The Bro intrusion detection framework monitors network traffic for suspicious activity and unauthorized deviations from established security policies. It was originally developed in 1996 by Paxson, who continues to lead the project jointly with Sommer. Unlike other intrusion detection systems, the core of the Bro system is not tied to any particular detection approach; instead it provides a flexible platform for performing complex analysis tasks. While the system is widely used by universities, research labs, supercomputing centers, and science communities, Bro is still primarily a research platform and requires a high level of expertise from users to deploy it effectively.
This project will improve Bro by:
- providing extensive documentation and support;
- unifying and modernizing the Bro code base;
- improving Bro's processing performance to the degree required for operation in current and future large-scale scientific environments;
- adding new data analysis functionality in the form of a highly interactive graphical user interface and a transparent database interface.
"The goal is to achieve better security and stability for NSF resources protected by Bro," said Slagell. "Also, we are building the user community to address software sustainability issues.
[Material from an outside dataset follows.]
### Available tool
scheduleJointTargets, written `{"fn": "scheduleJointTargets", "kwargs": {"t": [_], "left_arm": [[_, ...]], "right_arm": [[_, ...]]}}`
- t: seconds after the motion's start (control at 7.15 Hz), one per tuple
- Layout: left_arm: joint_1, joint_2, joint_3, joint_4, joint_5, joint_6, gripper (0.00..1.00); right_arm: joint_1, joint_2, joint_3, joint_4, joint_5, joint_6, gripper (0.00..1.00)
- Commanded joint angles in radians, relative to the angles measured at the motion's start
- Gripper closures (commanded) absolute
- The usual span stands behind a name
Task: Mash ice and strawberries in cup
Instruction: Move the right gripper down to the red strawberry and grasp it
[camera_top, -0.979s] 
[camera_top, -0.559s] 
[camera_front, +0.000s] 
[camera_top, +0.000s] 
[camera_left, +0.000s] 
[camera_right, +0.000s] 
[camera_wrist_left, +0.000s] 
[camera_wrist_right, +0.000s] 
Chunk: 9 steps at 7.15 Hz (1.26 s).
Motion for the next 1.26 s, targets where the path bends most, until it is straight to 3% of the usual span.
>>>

We want to make it easy for users to contribute and to provide a central place for that."
"This project gives us the opportunity to specifically address feedback we've gotten from Bro users and to really focus on the end-user perspective," said Sommer. "We'll be able to refine many of the rough edges the system has accumulated over time."
NCSA has used Bro for almost 10 years and plans to employ Bro to monitor the Blue Waters sustained-petaflop supercomputer. Blue Waters will employ more than 300,000 compute cores and hundreds of Gigabits of network infrastructure, and this project is critical to scaling Bro to meet the challenge of such a large system.